## PROBLEM TO SOLVE
Could you show each line of the records that contains the word "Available"?

## SOURCE INFORMATION
▬▬▬▬▬▬▬▬▬▬

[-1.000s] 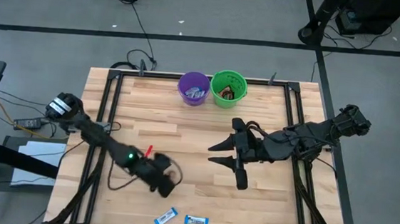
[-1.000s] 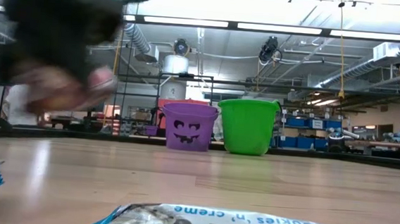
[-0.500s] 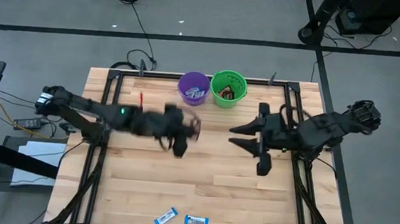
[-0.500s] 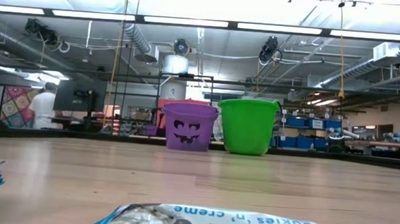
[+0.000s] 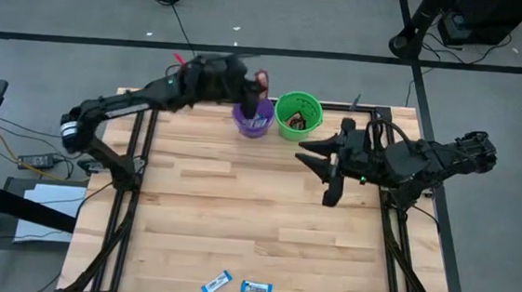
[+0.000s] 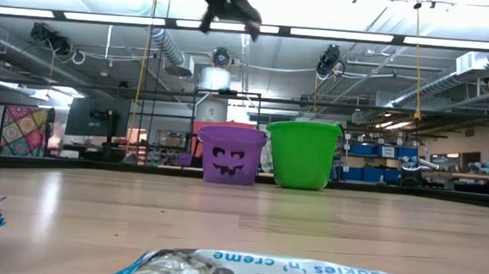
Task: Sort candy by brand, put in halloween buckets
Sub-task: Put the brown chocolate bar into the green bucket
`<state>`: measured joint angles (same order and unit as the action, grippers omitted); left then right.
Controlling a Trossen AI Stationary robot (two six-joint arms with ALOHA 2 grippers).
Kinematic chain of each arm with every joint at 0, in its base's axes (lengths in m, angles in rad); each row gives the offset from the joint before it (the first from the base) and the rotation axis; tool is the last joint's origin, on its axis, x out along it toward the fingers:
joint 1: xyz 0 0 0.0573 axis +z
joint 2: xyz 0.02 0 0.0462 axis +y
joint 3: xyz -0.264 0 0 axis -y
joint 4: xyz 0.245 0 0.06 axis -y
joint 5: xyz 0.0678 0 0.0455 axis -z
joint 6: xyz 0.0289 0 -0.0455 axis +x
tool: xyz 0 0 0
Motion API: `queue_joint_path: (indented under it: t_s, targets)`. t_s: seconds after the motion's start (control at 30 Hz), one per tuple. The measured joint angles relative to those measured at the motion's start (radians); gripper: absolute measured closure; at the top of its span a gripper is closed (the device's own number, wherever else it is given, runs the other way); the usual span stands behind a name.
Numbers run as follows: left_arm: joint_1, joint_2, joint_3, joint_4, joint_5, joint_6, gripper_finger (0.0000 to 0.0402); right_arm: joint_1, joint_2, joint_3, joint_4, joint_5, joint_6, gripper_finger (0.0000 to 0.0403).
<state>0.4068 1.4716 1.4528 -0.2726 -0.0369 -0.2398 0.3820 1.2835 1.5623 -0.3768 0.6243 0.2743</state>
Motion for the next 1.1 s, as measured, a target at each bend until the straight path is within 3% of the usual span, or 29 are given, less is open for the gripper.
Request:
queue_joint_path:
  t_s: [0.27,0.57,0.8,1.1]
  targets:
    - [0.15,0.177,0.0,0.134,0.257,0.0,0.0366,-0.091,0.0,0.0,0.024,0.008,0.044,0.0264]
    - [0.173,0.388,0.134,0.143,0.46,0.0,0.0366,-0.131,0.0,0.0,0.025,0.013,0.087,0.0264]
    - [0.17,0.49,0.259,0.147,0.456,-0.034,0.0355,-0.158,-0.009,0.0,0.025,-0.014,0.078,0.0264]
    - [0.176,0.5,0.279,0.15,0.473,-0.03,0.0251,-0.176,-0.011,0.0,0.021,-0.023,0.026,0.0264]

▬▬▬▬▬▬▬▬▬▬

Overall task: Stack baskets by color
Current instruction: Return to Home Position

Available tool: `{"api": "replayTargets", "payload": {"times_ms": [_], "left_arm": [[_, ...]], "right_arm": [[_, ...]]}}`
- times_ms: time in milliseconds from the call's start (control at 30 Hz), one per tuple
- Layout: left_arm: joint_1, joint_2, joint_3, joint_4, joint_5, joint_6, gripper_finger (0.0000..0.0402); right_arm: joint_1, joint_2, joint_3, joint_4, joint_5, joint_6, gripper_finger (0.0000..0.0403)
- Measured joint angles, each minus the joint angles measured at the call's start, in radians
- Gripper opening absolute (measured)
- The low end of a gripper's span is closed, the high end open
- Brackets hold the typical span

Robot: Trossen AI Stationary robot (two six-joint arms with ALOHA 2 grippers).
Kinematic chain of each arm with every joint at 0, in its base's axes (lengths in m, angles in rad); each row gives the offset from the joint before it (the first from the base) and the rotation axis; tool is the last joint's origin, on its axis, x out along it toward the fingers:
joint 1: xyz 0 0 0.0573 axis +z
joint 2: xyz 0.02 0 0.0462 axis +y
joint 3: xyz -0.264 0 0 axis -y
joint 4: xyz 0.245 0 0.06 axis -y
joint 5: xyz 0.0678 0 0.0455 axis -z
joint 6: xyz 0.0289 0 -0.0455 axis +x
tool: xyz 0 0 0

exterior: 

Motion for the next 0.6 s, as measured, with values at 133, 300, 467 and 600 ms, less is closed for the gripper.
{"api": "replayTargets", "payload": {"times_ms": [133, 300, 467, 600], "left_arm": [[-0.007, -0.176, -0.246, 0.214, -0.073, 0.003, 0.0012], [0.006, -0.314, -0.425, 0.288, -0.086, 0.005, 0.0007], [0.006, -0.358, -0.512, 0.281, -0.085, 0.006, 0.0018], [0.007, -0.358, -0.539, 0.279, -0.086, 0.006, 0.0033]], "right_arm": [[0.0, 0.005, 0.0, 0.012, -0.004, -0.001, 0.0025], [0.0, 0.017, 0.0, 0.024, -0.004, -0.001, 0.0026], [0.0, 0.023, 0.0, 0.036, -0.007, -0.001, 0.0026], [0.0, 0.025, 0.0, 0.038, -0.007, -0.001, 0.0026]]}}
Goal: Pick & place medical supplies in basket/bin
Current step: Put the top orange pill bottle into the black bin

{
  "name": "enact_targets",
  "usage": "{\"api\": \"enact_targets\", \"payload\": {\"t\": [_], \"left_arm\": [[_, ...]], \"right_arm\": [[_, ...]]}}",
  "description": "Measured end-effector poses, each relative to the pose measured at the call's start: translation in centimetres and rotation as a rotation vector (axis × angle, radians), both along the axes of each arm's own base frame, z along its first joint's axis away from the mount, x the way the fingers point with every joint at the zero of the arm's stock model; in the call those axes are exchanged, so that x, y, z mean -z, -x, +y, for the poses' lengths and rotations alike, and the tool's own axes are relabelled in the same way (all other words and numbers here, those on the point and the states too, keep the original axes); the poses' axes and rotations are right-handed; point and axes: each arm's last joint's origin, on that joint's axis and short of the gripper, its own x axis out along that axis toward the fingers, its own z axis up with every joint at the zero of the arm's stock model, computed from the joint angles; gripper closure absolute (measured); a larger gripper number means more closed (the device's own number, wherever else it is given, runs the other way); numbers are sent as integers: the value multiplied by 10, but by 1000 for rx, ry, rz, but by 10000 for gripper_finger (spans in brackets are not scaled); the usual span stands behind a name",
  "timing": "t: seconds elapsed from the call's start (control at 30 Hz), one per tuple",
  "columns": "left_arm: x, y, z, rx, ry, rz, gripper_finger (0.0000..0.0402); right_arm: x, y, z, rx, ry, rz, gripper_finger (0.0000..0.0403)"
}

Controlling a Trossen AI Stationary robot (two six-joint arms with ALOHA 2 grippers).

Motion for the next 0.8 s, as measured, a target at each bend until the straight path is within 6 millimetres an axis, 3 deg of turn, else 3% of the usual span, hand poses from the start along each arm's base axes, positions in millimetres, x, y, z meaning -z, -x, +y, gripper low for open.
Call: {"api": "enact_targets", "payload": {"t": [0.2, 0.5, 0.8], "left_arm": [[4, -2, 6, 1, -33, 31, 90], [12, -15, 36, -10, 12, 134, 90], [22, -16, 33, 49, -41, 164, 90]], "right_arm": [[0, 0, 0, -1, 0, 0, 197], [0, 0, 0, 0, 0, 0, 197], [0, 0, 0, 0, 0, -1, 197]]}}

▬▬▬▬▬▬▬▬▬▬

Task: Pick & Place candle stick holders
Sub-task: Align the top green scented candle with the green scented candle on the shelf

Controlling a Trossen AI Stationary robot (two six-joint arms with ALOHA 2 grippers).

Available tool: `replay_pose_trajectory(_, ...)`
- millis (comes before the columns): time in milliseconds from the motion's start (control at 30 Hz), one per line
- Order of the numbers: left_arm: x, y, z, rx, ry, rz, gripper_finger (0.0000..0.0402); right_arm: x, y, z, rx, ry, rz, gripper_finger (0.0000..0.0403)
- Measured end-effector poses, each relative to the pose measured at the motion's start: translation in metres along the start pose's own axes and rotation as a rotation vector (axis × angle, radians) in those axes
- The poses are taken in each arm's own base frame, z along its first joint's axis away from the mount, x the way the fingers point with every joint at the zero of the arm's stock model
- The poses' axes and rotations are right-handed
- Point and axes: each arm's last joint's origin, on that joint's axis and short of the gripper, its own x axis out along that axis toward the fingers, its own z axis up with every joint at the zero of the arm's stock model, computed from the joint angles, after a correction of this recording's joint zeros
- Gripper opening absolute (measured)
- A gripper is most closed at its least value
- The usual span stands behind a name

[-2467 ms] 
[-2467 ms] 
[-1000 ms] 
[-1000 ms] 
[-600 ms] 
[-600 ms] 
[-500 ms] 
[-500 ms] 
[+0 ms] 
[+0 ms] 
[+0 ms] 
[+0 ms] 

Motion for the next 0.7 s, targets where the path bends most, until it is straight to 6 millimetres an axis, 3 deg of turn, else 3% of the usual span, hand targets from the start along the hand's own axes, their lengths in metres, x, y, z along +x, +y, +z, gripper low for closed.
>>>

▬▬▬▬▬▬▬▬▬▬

## RESULT
Available tool: `{"api": "replayTargets", "payload": {"times_ms": [_], "left_arm": [[_, ...]], "right_arm": [[_, ...]]}}`
Available tool: `replay_pose_trajectory(_, ...)`

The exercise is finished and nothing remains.